- **The problem**
Write out the data again exactly, skipping every picture.

- **Stored dataset items**
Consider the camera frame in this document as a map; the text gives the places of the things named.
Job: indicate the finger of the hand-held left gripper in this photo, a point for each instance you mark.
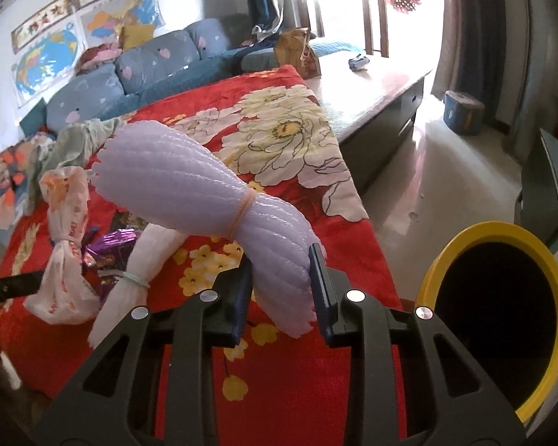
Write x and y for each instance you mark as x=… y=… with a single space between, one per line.
x=9 y=287

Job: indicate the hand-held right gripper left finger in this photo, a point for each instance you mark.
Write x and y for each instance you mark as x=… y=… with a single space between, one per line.
x=241 y=306

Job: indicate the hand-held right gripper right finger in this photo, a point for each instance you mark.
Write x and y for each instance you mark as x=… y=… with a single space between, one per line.
x=320 y=297

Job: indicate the white printed plastic bag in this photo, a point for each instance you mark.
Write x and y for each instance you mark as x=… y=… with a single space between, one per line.
x=63 y=288

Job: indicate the purple candy wrapper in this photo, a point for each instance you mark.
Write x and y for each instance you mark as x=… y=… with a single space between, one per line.
x=114 y=244

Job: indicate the white foam net bundle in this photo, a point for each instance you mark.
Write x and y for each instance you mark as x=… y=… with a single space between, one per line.
x=135 y=260

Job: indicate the purple foam net bundle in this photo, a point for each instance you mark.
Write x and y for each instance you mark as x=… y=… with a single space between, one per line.
x=190 y=181

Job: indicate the yellow rimmed trash bin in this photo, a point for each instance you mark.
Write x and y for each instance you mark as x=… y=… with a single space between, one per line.
x=493 y=316

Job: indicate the red floral blanket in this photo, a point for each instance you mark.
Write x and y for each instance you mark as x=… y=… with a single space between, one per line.
x=279 y=381

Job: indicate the colourful patterned cloth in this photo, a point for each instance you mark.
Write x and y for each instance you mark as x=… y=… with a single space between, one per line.
x=9 y=181

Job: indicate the light green cloth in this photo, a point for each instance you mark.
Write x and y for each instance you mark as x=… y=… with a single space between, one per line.
x=74 y=148

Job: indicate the teal cushion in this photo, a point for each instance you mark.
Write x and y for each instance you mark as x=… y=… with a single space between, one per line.
x=33 y=118

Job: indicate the wooden low table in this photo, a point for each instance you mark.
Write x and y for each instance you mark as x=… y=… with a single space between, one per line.
x=376 y=97

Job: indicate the world map poster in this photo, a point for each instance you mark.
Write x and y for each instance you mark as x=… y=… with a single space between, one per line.
x=42 y=62

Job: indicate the blue storage box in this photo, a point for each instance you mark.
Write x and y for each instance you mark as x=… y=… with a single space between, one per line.
x=462 y=111

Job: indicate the small blue packet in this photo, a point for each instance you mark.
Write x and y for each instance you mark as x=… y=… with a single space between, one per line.
x=359 y=62

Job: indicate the pink clothes pile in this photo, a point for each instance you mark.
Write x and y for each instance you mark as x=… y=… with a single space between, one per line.
x=97 y=58

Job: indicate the brown paper bag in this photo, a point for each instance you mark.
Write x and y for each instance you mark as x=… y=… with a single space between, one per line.
x=297 y=51

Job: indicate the grey chair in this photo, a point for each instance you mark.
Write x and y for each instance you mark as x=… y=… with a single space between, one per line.
x=546 y=186

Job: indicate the blue patterned sofa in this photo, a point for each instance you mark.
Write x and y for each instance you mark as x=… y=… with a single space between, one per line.
x=153 y=55

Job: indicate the crumpled grey cloth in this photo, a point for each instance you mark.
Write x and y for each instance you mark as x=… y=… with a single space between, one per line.
x=265 y=35

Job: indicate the yellow pillow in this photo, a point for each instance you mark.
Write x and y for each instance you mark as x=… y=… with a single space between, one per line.
x=137 y=37

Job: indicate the country map poster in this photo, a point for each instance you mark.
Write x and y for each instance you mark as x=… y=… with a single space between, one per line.
x=102 y=21

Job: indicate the grey window curtain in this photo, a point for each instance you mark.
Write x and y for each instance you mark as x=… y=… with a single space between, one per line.
x=479 y=32

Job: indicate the wooden door frame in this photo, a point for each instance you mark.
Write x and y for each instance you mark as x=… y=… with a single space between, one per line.
x=369 y=18

- **Exercise response**
Consider the camera frame in this document as a map; the text gives the places of the things named.
Job: indicate the finger of the hand-held left gripper in this photo, a point for each instance you mark.
Write x and y for each instance you mark as x=… y=… with a single space between, one per line.
x=9 y=287

Job: indicate the hand-held right gripper left finger in this photo, a point for each instance you mark.
Write x and y for each instance you mark as x=… y=… with a single space between, one per line.
x=241 y=306

Job: indicate the hand-held right gripper right finger in this photo, a point for each instance you mark.
Write x and y for each instance you mark as x=… y=… with a single space between, one per line.
x=320 y=297

Job: indicate the white printed plastic bag in this photo, a point for each instance you mark.
Write x and y for each instance you mark as x=… y=… with a single space between, one per line.
x=63 y=288

Job: indicate the purple candy wrapper in this photo, a point for each instance you mark.
Write x and y for each instance you mark as x=… y=… with a single space between, one per line.
x=114 y=244

Job: indicate the white foam net bundle in this photo, a point for each instance you mark.
Write x and y for each instance you mark as x=… y=… with a single space between, one per line.
x=135 y=260

Job: indicate the purple foam net bundle in this photo, a point for each instance you mark.
Write x and y for each instance you mark as x=… y=… with a single space between, one per line.
x=190 y=181

Job: indicate the yellow rimmed trash bin in this photo, a point for each instance you mark.
Write x and y for each instance you mark as x=… y=… with a single space between, one per line.
x=493 y=316

Job: indicate the red floral blanket in this photo, a point for each instance you mark.
Write x and y for each instance you mark as x=… y=… with a single space between, one per line.
x=279 y=381

Job: indicate the colourful patterned cloth in this photo, a point for each instance you mark.
Write x and y for each instance you mark as x=… y=… with a single space between, one per line.
x=9 y=181

Job: indicate the light green cloth in this photo, a point for each instance you mark.
Write x and y for each instance you mark as x=… y=… with a single space between, one per line.
x=74 y=148

Job: indicate the teal cushion in this photo, a point for each instance you mark.
Write x and y for each instance you mark as x=… y=… with a single space between, one per line.
x=33 y=118

Job: indicate the wooden low table in this photo, a point for each instance you mark.
Write x and y for each instance you mark as x=… y=… with a single space between, one per line.
x=376 y=97

Job: indicate the world map poster in this photo, a point for each instance you mark.
Write x and y for each instance you mark as x=… y=… with a single space between, one per line.
x=42 y=62

Job: indicate the blue storage box in this photo, a point for each instance you mark.
Write x and y for each instance you mark as x=… y=… with a single space between, one per line.
x=462 y=111

Job: indicate the small blue packet in this photo, a point for each instance you mark.
Write x and y for each instance you mark as x=… y=… with a single space between, one per line.
x=359 y=62

Job: indicate the pink clothes pile in this photo, a point for each instance you mark.
Write x and y for each instance you mark as x=… y=… with a single space between, one per line.
x=97 y=58

Job: indicate the brown paper bag in this photo, a point for each instance you mark.
Write x and y for each instance you mark as x=… y=… with a single space between, one per line.
x=297 y=51

Job: indicate the grey chair in this photo, a point for each instance you mark.
Write x and y for each instance you mark as x=… y=… with a single space between, one per line.
x=546 y=186

Job: indicate the blue patterned sofa in this photo, a point for each instance you mark.
Write x and y for each instance you mark as x=… y=… with a single space between, one per line.
x=153 y=55

Job: indicate the crumpled grey cloth in this photo, a point for each instance you mark.
Write x and y for each instance you mark as x=… y=… with a single space between, one per line.
x=265 y=35

Job: indicate the yellow pillow in this photo, a point for each instance you mark.
Write x and y for each instance you mark as x=… y=… with a single space between, one per line.
x=137 y=37

Job: indicate the country map poster in this photo, a point for each instance you mark.
Write x and y for each instance you mark as x=… y=… with a single space between, one per line.
x=102 y=21

Job: indicate the grey window curtain in this photo, a point for each instance you mark.
Write x and y for each instance you mark as x=… y=… with a single space between, one per line.
x=479 y=32

Job: indicate the wooden door frame in this photo, a point for each instance you mark.
Write x and y for each instance you mark as x=… y=… with a single space between, one per line.
x=369 y=18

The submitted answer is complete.